WHAT YOU NEED TO DO:
From the line holding "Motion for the" to the final line below, restate each line word for word and add nothing.

++++++++++++++++++++

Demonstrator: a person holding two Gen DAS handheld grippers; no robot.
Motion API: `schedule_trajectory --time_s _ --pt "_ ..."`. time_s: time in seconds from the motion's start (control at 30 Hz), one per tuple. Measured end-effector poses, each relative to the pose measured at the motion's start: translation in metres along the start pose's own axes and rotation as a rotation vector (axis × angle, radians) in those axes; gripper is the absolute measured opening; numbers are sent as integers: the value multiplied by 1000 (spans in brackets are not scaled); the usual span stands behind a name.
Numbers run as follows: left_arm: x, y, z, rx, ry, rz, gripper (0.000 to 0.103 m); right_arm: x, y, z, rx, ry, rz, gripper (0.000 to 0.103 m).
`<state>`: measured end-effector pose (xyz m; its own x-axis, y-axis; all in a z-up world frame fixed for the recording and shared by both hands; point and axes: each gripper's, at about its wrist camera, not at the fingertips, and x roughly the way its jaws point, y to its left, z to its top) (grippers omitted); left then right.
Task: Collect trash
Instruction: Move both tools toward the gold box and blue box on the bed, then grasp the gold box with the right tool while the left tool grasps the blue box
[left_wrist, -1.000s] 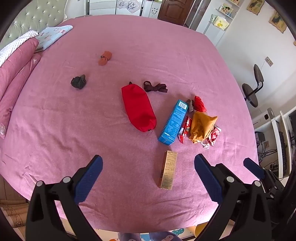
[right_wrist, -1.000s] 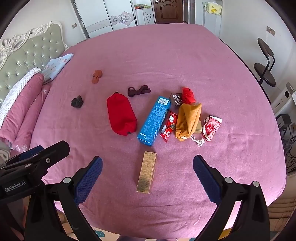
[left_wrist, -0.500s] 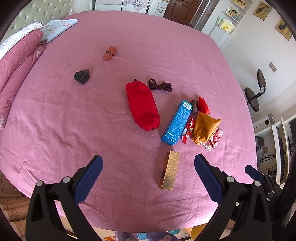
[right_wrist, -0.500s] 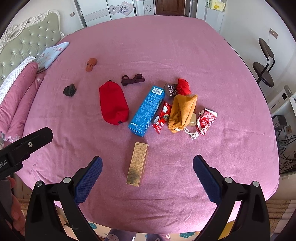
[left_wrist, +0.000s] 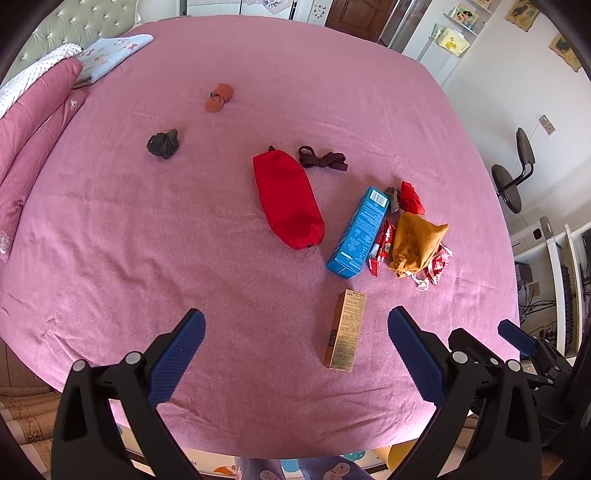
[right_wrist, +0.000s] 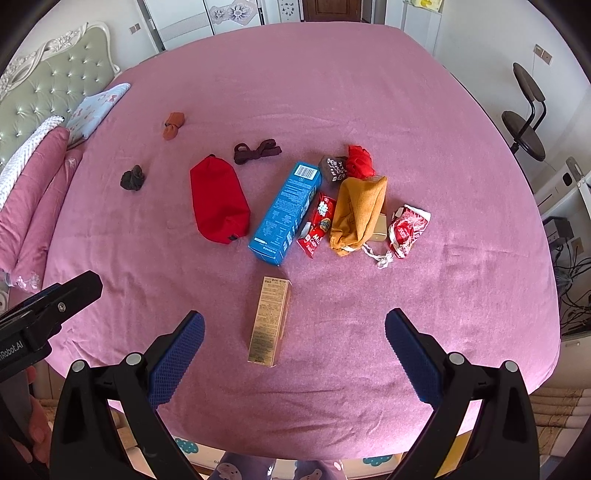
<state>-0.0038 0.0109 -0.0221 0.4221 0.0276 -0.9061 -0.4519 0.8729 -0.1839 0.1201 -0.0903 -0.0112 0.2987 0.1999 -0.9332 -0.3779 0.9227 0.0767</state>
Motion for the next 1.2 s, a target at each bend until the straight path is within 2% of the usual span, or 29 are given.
schedule_trajectory --time_s 0.4,0.67,1.2 --pt "8 5 -3 -12 52 22 99 6 2 -5 0 29 14 94" --pt "21 5 -3 -15 70 10 99 16 3 -8 7 54 19 94" --pt "62 11 1 -13 187 -2 99 57 7 -14 36 136 30 94"
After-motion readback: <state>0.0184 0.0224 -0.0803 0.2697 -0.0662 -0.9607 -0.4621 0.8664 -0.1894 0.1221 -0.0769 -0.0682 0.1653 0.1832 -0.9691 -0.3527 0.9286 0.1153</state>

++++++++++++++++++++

WRITTEN RESPONSE:
Motion for the next 1.2 s, a target at each bend until the straight path is within 2% of the usual span, or 29 are given.
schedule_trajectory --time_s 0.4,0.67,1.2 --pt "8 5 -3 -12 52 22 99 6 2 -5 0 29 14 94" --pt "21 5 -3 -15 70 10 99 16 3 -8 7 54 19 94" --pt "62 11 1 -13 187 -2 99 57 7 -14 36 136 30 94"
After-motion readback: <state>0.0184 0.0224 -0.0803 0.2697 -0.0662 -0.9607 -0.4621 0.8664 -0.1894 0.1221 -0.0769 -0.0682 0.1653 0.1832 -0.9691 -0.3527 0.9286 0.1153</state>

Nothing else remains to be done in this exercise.